**WHAT TO PRODUCE:** Write the data out again exactly, with every picture removed.
____________
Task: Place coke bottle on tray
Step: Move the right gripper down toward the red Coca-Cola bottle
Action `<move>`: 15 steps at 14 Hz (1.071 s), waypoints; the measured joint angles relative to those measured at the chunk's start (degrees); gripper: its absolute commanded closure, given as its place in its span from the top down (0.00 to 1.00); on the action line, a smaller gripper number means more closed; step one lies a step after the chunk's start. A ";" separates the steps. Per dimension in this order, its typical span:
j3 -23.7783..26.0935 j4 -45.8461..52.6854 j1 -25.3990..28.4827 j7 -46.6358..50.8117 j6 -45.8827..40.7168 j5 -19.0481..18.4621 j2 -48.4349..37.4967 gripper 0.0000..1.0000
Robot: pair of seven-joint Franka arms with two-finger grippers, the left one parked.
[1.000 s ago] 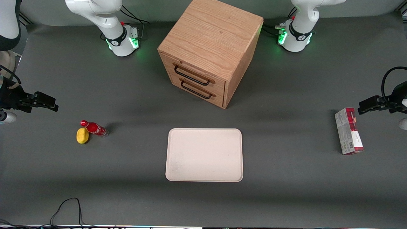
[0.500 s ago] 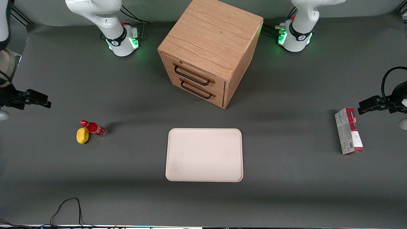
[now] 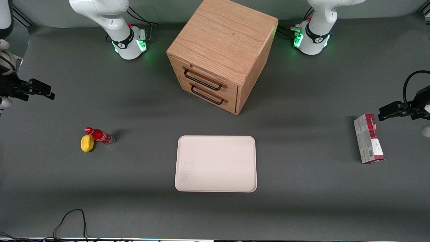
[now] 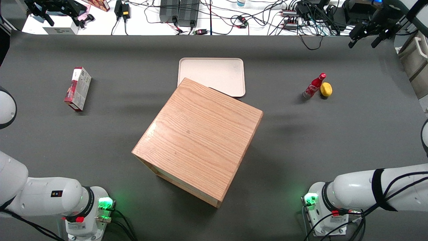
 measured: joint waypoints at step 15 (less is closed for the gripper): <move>0.43 -21.06 0.51 0.00 33.42 0.02 8.25 1.00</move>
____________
**OUTPUT OF THE EXERCISE:**
Task: Place coke bottle on tray
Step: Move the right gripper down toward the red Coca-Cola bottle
Action `<move>`: 15 steps at 14 Hz (1.071 s), waypoints; the measured joint angles relative to those measured at the chunk's start (degrees); gripper: its absolute commanded closure, given as its place in its span from the top down (0.00 to 1.00); on the action line, a smaller gripper number means more closed; step one lies a step after the chunk's start. A ";" separates the steps. Per dimension in this order, its typical span:
j3 -23.7783..26.0935 j4 -45.8461..52.6854 j1 -25.3990..28.4827 j7 -46.6358..50.8117 j6 -45.8827..40.7168 j5 -19.0481..18.4621 j2 -48.4349..37.4967 gripper 0.0000..1.0000
Robot: pair of seven-joint Franka arms with two-finger grippers, the left one parked.
[1.000 s ago] 
[0.500 s ago] 
[now] 
[now] 
 measured: joint waypoints at step 15 (less is closed for the gripper): <move>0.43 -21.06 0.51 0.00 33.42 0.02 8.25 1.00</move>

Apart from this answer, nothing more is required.